Yazarlar : Cavo M, Rajkumar SV, Palumbo A, Moreau P, Orlowski R, Bladé J, Sezer O, Ludwig H, Dimopoulos MA, Attal M, Sonneveld P, Boccadoro M, Anderson KC, Richardson PG, Bensinger W, Johnsen H, Kroeger N, Gahrton G, Bergsagel PL, Vesole DH, Einsele H, Jagannath S,
Yayın : Blood
Yayın Yılı : 2011
Pubmed Linki : http://www.ncbi.nlm.nih.gov/pubmed/21447828
Konu : Myelom
Literatür İçeriği :
Abstract
The role of high-dose therapy (HDT) followed by autologous stem cell transplantation (ASCT) in the treatment of multiple myeloma (MM) continues to evolve in the novel agent era.
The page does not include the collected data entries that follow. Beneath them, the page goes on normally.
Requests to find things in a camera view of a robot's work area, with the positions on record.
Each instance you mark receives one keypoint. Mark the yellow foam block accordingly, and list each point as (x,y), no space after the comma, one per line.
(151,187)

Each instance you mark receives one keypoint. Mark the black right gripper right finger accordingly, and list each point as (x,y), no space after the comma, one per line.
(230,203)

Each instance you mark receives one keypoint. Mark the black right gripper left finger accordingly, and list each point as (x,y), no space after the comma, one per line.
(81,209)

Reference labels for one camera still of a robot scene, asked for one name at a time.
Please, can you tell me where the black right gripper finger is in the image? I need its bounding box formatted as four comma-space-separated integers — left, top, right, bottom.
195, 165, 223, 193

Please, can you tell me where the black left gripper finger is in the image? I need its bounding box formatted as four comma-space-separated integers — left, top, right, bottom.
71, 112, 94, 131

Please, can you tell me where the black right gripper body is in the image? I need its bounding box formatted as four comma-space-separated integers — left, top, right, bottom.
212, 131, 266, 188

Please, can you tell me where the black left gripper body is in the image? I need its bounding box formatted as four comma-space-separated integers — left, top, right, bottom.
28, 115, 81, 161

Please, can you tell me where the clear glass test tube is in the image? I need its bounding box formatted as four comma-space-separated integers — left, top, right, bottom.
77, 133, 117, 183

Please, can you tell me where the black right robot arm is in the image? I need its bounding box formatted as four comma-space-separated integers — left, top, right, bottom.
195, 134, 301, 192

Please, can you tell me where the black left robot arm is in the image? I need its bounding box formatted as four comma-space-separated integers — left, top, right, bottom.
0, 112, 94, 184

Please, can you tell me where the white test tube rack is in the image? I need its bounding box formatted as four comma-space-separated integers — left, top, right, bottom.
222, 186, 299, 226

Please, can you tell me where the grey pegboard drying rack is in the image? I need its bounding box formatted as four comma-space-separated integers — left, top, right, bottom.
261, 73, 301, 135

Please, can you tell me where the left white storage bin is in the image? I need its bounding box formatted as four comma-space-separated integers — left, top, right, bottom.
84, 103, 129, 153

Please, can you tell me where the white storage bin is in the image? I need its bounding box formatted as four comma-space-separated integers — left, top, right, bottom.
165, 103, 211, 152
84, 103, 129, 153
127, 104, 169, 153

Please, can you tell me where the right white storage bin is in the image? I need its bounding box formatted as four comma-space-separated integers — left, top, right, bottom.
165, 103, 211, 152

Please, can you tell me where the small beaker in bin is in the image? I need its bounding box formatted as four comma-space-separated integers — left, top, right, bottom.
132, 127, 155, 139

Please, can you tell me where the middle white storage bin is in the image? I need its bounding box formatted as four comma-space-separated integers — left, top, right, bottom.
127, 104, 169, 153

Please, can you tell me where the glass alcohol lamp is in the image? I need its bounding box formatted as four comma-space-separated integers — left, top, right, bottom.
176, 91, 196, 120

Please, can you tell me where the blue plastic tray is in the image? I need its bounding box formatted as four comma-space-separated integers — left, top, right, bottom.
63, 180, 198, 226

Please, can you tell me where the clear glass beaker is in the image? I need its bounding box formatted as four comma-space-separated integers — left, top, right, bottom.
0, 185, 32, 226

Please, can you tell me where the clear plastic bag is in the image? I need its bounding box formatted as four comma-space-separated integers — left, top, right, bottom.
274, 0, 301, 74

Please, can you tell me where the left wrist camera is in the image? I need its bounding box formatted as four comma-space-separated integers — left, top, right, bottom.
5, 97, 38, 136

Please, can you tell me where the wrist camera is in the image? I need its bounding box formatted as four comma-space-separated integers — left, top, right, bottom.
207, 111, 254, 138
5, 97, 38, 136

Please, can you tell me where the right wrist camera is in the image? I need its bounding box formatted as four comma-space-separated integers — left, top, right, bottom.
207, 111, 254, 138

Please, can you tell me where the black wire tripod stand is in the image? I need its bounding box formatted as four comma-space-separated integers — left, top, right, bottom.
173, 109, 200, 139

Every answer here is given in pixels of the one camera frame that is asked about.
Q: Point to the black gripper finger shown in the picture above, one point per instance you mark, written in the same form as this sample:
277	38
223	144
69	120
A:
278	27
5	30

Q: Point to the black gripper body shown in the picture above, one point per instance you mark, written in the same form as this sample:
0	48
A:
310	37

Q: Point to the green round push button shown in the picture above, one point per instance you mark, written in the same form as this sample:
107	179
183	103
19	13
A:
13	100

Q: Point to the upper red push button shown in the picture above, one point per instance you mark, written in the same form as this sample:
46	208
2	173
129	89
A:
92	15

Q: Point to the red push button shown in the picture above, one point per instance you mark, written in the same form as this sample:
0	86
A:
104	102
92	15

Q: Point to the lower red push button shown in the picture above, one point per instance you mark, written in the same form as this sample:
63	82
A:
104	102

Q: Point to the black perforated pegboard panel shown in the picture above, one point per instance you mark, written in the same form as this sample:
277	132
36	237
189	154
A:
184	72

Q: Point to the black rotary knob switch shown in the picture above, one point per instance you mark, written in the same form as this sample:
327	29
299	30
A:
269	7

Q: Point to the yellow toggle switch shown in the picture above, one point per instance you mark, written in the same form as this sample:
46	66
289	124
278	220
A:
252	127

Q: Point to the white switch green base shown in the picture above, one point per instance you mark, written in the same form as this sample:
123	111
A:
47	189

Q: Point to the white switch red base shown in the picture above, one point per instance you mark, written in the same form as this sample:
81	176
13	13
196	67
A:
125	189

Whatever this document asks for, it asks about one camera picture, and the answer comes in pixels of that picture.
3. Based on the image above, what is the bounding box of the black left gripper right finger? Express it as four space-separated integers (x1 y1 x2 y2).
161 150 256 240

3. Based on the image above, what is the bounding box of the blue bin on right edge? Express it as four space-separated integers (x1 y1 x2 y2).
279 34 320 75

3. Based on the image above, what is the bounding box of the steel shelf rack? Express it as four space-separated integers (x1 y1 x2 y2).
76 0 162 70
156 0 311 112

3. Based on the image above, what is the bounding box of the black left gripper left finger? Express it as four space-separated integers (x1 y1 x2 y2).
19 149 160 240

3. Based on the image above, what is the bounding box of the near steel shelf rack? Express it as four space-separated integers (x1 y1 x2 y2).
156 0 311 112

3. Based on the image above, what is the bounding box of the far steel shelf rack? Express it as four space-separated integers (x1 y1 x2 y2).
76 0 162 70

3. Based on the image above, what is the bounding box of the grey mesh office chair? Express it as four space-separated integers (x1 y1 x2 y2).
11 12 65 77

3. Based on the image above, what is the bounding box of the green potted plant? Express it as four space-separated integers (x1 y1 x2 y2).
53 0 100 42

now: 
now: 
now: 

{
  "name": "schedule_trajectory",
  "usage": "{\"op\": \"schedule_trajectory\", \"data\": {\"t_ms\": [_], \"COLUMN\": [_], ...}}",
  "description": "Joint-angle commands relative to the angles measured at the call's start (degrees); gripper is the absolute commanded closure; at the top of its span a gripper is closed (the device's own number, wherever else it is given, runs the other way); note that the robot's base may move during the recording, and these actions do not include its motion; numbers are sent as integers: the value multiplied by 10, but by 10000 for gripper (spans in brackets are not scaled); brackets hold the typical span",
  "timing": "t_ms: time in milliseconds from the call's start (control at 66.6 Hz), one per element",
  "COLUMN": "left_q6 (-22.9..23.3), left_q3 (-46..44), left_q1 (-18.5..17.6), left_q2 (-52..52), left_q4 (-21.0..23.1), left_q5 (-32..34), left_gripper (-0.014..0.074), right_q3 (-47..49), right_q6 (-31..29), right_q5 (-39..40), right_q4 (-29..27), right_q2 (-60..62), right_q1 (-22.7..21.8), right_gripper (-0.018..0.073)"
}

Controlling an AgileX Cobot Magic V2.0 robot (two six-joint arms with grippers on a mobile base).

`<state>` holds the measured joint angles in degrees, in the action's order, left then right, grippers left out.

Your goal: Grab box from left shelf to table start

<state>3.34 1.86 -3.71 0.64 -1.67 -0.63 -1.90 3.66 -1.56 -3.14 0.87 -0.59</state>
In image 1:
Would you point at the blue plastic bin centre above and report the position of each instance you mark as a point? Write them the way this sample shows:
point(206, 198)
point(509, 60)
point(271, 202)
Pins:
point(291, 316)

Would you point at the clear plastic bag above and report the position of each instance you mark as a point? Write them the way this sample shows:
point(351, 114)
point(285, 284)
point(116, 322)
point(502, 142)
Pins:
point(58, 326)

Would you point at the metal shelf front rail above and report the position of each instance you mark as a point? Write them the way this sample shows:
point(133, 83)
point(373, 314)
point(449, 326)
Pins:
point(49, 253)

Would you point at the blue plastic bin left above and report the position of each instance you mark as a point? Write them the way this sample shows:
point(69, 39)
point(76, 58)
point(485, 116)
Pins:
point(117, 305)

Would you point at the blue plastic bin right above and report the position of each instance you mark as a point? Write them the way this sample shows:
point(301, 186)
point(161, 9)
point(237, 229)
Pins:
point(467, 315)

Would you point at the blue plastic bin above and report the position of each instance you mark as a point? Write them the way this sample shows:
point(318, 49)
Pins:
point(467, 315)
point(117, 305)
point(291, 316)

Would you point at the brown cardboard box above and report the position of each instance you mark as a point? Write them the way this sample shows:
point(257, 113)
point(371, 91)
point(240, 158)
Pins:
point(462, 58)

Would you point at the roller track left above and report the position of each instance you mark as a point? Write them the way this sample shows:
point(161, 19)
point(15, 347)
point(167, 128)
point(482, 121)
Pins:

The choice of induction therapy has moved from conventional chemotherapy to newer regimens incorporating the immunomodulatory derivatives (IMiDs) thalidomide or lenalidomide, and the proteasome inhibitor bortezomib. These drugs combine well with traditional therapies and with one another to form various doublet, triplet and quadruplet regimens. Up-front use of these induction treatments, in particular three-drug combinations, has effected unprecedented rates of complete response that rival those previously seen with conventional chemotherapy and subsequent ASCT. Autotransplantation applied after novel-agent-based induction regimens provides further improvement in the depth of responses, a gain which translates into extended progression-free survival and, potentially, overall survival. High activity shown by IMiDs and bortezomib before ASCT has recently led to their successful use as consolidation and maintenance therapies after autotransplantation. Novel agents and ASCT are complementary treatment strategies for MM. This manuscript reviews the current literature and provides important perspectives and guidance on the major issues surrounding the optimal current management of younger, transplant-eligible MM patients.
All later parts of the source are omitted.